Genel Başkan Baykal gazeteci Murat Yetkin’in, “Birlik diyince daha çok DSP ile CHP’nin bir şekilde sinerji oluşturmasından söz ediliyor. Şuanda DSP barajı aşıyor gibi görünmüyor. Dolayısıyla diyebilirsiniz ki, ben güçlüyüm arkadaş” açıklaması üzerine şunları söyledi;


“Hiç öyle bir şey söylemiyorum. Oyu %1’de olsa, bizim için onun ötesinde DSP’nin şu özelliği var. DSP Ecevit’in partisidir. Ecevit Türkiye’de sol hareketin çok saygıdeğer, çok önemli temel şahsiyetlerinden birisidir. Solu hep beraber, onun liderliği döneminde şekillendirmeye çalıştık. Bürokratik soldan öyle koptuk. Ordu artı CHP iktidar formülünü öyle etkisiz kıldık. Cumhuriyet Halk Partisinin halka açılma, yapı değiştirme formüllerini o zaman hep birlikte devreye koyduk. Bu bizim sol şekillenmemizin çıkış noktasıdır.

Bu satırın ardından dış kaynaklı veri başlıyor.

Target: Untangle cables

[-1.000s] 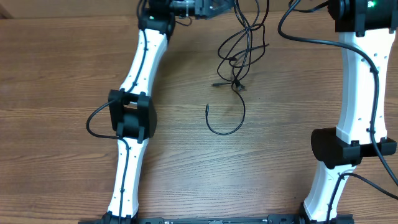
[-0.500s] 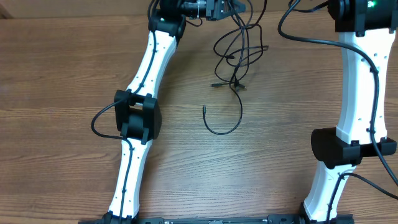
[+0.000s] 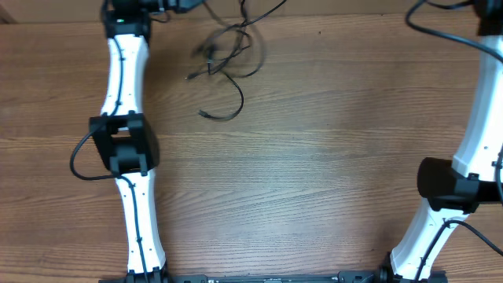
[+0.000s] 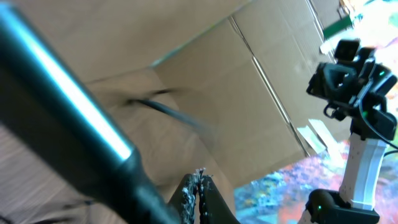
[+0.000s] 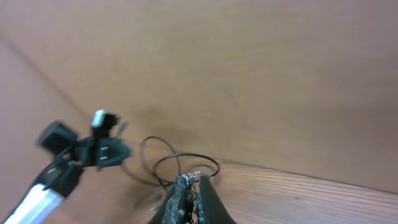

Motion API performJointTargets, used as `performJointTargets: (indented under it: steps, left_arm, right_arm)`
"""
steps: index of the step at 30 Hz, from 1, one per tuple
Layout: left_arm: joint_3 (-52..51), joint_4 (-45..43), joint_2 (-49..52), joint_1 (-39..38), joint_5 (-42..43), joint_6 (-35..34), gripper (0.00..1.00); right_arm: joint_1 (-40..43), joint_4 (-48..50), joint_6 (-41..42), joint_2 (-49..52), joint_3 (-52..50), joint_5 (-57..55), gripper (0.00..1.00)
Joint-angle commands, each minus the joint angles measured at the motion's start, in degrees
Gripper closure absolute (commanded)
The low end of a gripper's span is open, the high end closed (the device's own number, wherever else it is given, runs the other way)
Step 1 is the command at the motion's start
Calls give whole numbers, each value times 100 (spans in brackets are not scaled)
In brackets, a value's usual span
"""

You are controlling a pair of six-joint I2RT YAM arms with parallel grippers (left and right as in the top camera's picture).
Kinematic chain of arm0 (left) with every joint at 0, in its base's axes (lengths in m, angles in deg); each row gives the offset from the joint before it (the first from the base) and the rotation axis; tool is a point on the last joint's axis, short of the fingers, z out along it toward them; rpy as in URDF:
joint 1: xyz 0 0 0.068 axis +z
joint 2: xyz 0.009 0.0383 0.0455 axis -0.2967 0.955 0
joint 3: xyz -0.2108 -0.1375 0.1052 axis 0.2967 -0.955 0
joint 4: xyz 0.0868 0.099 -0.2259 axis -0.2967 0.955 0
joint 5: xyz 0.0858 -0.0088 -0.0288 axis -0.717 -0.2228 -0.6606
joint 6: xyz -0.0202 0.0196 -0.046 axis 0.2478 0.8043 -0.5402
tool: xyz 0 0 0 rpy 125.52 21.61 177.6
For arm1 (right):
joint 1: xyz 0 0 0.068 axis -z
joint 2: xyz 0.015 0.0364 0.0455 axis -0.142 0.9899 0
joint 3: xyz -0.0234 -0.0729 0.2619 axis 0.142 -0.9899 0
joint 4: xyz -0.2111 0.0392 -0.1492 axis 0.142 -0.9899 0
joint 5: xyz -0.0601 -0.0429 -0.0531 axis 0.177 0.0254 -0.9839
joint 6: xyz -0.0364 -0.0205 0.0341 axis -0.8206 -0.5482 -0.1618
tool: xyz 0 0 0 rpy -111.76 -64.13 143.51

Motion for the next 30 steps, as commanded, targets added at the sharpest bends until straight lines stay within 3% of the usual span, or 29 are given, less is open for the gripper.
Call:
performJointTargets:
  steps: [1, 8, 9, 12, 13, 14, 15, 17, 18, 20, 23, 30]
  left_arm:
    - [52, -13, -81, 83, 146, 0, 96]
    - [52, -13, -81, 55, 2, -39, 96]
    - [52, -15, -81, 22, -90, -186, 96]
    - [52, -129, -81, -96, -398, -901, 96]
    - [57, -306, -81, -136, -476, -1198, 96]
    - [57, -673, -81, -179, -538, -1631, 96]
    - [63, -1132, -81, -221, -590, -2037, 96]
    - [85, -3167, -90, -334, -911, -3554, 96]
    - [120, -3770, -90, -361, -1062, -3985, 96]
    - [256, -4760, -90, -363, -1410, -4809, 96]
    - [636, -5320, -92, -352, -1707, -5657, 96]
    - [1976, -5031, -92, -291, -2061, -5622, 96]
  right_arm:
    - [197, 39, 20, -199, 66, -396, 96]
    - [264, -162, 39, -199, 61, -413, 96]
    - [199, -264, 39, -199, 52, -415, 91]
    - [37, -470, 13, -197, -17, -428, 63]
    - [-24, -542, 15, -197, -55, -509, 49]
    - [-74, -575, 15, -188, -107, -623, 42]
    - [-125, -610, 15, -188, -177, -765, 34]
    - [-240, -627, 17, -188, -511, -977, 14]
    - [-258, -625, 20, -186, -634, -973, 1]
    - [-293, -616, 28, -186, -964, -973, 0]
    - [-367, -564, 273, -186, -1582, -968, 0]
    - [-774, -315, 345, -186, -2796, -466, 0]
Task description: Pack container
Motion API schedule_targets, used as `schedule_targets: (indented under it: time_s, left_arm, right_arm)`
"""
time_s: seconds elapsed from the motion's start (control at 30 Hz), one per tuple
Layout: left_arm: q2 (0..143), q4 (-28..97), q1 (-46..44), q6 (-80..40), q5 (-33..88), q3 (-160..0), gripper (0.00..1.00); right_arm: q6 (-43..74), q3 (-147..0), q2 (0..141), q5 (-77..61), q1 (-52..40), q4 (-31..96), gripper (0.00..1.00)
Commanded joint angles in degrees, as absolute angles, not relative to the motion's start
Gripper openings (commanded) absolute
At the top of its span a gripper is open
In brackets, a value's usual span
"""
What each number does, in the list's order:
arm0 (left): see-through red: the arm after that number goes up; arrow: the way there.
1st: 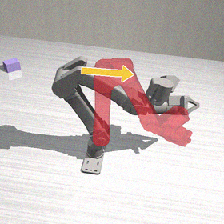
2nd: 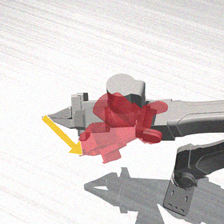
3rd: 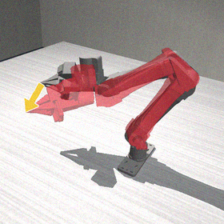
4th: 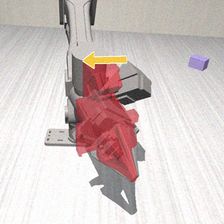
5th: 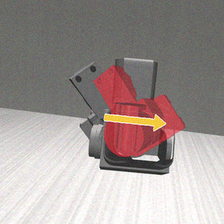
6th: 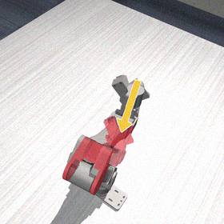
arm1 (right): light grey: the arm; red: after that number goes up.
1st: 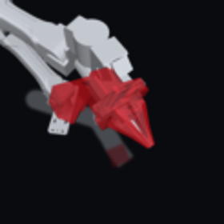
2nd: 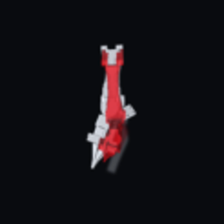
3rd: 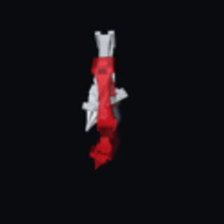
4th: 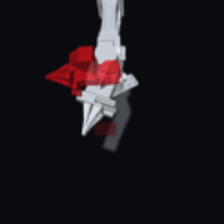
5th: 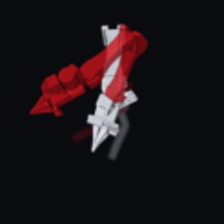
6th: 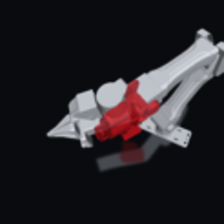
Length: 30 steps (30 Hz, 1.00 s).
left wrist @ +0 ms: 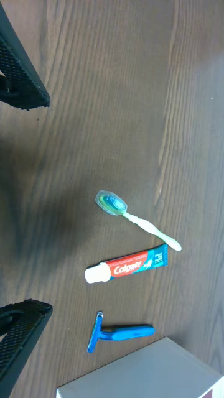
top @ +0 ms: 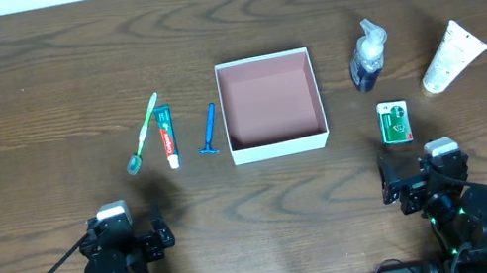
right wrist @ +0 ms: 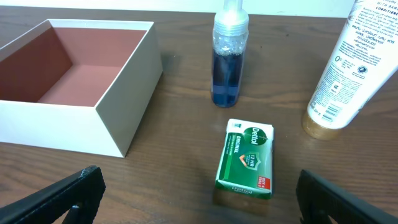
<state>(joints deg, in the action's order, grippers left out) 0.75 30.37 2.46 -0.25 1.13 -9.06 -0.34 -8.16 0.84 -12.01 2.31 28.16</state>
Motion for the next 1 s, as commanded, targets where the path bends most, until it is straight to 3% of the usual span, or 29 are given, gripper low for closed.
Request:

Ben Ecevit’le siyasi hayata başladım. 12 Mart muhtırası öncesinde beraberliğimiz vardı. 12 Mart muhtırası sonrasında gözyaşları içinde biz o muhtırayı dinledik ve o muhtıra sonrasındaki siyasetimizi Ecevit’in parti yönetiminden istifa etmesiyle vs. toplumu halka açılma arayışını bambaşka şekilde götürdük. Ecevit’in böyle bir önemi vardır. Bakın Ecevit hastalandı, siyasi hayatın inişi çıkışı içinde karşı karşıya geldik. Gün oldu mesela o DSP’ye geçti, batırın bu partiyi Atatürk’ün partisidir diye acımayın, barajın altına koyun dedi. Bize bu kadar acı sözler söyledi. Ben bir gün siyasi hayatımda Ecevit’in aleyhinde tek bir cümle söylemedim. Çünkü ben bir saygı duygusu içindeydim. Ecevit benim bütün kişiliğimin şekillenmesinde önemli bir rol üstlenmiş bir insandır. Karşı karşıya geldik. Kabul etmedim, yanlışlarını gördüm, tepki gösterdim ama hiçbir zaman bu duygusal saygı ilişkisinin ötesine geçmedik. Ve Ecevit Cumhuriyet Halk Partisini bıraktı bir ayrı parti kurdu, DSP’ye geçti.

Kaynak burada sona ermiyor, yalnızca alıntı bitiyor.